Stress-related mucosal disease (SRMD) causes considerable morbidity and mortality in critically ill patients. 3,4-Methylenedioxyphenol (sesamol) has been reported to have potent antioxidative and anti-inflammatory properties. The aim of this study was to investigate the effect of sesamol on water immersion restraint- (WIR-) induced SRMD in rats.

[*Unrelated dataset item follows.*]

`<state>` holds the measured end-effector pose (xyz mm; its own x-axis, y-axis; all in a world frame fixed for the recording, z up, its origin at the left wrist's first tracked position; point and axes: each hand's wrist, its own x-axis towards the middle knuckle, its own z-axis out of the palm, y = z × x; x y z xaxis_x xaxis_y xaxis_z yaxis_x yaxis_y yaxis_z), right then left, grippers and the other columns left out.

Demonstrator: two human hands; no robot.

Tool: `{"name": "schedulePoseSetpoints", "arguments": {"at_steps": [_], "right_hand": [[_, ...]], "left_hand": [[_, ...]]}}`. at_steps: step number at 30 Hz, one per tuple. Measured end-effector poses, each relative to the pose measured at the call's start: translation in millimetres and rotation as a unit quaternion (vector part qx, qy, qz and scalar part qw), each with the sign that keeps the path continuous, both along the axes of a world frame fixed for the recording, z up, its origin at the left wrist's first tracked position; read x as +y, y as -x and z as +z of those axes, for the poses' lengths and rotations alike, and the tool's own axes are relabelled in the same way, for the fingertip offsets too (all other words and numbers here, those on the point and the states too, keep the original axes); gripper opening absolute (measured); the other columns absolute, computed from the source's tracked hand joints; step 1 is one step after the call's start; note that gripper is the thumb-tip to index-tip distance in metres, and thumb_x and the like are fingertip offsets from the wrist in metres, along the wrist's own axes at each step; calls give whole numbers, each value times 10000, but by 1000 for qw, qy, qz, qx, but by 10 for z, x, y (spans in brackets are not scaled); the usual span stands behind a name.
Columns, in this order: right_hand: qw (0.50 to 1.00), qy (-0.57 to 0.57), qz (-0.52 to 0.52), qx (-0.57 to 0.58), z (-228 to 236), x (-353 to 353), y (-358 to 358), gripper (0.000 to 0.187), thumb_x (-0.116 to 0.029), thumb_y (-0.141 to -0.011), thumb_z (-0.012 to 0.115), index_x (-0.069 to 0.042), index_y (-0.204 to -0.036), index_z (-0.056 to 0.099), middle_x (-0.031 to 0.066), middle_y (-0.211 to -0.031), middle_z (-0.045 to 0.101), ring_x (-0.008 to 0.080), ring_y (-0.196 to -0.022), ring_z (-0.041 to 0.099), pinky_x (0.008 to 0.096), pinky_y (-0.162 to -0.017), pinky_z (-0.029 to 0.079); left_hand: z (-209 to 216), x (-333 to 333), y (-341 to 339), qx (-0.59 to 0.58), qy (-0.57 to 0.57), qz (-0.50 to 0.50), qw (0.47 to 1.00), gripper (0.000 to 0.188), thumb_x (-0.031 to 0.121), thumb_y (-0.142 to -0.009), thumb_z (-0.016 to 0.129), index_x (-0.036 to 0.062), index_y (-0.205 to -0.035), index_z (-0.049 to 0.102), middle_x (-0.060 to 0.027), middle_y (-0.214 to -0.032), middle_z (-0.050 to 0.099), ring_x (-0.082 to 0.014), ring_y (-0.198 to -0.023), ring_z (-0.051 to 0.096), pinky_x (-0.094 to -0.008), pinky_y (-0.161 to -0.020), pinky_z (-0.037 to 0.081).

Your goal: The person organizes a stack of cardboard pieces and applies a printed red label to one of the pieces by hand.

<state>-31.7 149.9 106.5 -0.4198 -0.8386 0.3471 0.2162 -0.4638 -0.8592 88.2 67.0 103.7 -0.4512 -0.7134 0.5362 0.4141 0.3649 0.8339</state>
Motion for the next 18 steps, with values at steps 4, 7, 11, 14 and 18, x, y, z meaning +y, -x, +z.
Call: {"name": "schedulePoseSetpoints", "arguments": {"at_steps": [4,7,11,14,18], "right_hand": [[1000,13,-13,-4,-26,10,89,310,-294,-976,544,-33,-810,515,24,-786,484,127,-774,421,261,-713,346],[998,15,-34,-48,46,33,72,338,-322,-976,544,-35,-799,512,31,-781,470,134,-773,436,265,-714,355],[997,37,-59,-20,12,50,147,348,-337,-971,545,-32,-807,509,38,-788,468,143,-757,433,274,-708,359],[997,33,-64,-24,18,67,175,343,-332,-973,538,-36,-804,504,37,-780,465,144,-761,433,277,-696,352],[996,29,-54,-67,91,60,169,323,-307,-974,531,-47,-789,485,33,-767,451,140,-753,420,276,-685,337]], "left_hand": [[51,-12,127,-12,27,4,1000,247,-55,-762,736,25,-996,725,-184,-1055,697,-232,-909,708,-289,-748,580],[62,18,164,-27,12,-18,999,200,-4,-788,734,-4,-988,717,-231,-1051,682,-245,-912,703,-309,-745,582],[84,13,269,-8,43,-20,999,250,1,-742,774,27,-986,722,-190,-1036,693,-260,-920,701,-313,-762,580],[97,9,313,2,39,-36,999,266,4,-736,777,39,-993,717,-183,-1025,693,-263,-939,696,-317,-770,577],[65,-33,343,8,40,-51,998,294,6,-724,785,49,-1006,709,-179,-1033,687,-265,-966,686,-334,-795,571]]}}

Rat gastric ulcer and hemorrhage were induced by WIR. Rats were pretreated orally with various doses of sesamol (0.1, 0.3, and 1 mg/kg, resp.) 30 min before WIR. Gastric mucosal ulceration, hemoglobin, lipid peroxidation, mucus secretion, proinflammatory cytokines, and nuclear factor (NF)-κB levels were determined 4 h after WIR. In addition, the infiltration of neutrophil and macrophage into gastric mucosa was also determined after WIR. Water immersion restraint increased gastric mucosal ulcer and hemorrhage, tumor necrosis factor (TNF)-α, interleukin (IL)-1β, and IL-6 levels but failed to affect mucosal lipid peroxidation and mucus secretion compared with non-WIR. Sesamol significantly decreased gastric ulceration and hemorrhage and inhibited mucosal TNF-α, IL-1β, and IL-6 production and NF-κB activity in WIR-treated rats. In addition, increased myeloperoxidase and CD68 levels in gastric mucosa were found in WIR-treated rats compared to non-WIR rats. Sesamol did not affect myeloperoxidase but decreased CD68 levels in mucosa in WIR-treated rats. Sesamol may protect against SRMD by inhibiting gastric mucosal proinflammatory cytokines in rats.